# STORED DATA
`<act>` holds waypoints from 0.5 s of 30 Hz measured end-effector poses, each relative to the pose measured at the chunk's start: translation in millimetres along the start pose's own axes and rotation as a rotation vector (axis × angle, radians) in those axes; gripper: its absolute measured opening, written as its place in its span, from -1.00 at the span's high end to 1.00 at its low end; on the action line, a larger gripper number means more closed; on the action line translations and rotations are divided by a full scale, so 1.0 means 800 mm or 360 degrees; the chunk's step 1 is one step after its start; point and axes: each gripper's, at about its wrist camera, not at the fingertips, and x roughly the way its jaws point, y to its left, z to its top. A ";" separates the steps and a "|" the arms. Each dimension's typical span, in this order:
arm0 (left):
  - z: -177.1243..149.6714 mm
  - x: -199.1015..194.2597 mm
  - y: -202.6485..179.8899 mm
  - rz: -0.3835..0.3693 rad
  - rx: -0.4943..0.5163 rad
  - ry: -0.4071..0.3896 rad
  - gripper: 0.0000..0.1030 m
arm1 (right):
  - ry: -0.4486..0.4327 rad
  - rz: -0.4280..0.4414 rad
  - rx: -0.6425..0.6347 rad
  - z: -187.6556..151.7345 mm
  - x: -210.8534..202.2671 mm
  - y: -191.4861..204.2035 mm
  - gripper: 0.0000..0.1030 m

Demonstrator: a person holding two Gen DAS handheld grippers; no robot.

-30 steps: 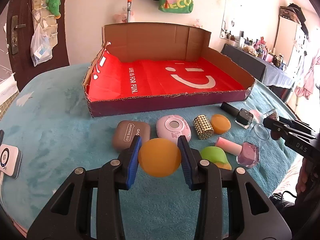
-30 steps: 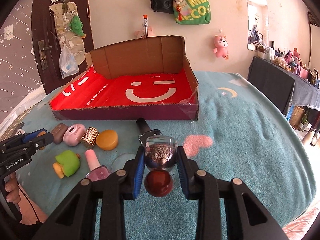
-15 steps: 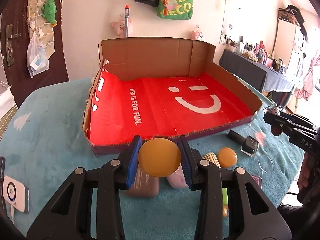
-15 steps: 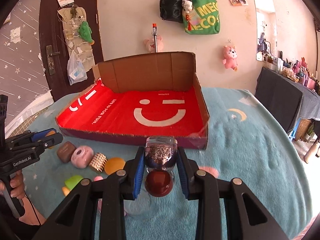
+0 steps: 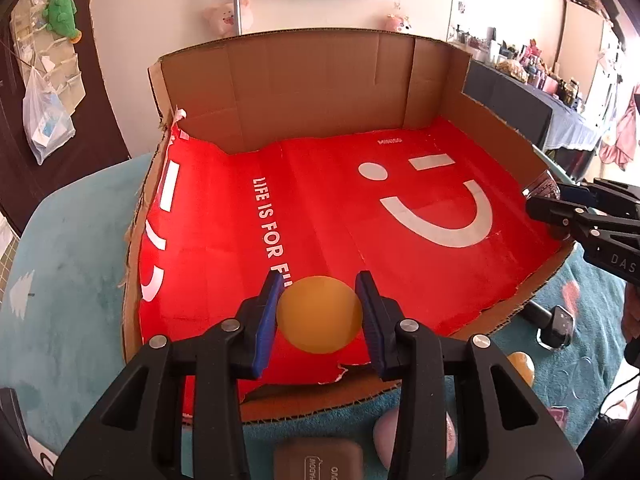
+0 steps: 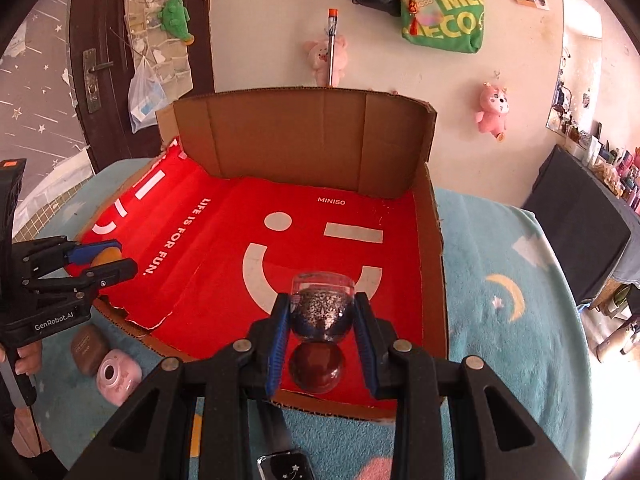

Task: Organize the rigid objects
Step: 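Carry the orange disc with the left tool while the right tool carries the bottle into the red-lined box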

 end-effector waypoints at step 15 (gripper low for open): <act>0.003 0.048 0.004 0.0005 0.0011 0.0201 0.31 | 0.0362 -0.0034 -0.0116 0.002 0.073 0.004 0.35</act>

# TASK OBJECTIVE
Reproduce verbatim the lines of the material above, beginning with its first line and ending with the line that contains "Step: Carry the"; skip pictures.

# YOUR SOLUTION
`<act>` holds waypoints from 0.5 s of 30 Hz measured end-effector poses, each relative to the pose measured at the chunk's start: translation in millimetres along the start pose's own axes and rotation as a rotation vector (axis × angle, radians) in those axes; gripper: its absolute measured opening, written as its place in its span, from -1.00 at the span's high end to 1.00 at its low end; on the action line, a larger gripper number means more closed; on the action line translations and rotations are divided by a full scale, so 1.0 means 800 mm or 360 degrees; the chunk's step 1 is one step after its start; point and axes: each gripper's, at about its wrist camera, not at the fingertips, and x roughly the way its jaws point, y to its left, z to its top. A ";" separates the steps and a "|" the arms. Each dimension's typical span, in this order:
arm0 (left):
  - z: -177.1243..149.6714 mm
  - x: -199.1015..194.2597 mm
  - y: -202.6485..179.8899 mm
  - rz: -0.3835..0.3693 rad
  - rx: -0.4943..0.5163 rad
  - ry: -0.4071..0.3896 rad
  - gripper: 0.0000..0.1030 m
arm1 (right):
  - ry: -0.4486..0.4327 rad
  - rz: -0.4280..0.4414 rad
  - rx: -0.6425..0.6347 rad
  - z: -187.6556..151.7345 mm
  - x: -210.8534..202.2671 mm
  - y: -191.4861..204.2035 mm
  - gripper: 0.0000..0.1030 m

Demonstrator: a person holding two Gen DAS handheld grippers; no robot.

-30 steps: 
-30 steps: 
-15 steps: 
-15 steps: 
+0 steps: 
+0 steps: 

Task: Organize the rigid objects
Step: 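Carry the orange disc with the left tool while the right tool carries the bottle into the red-lined box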

This exercise is finished.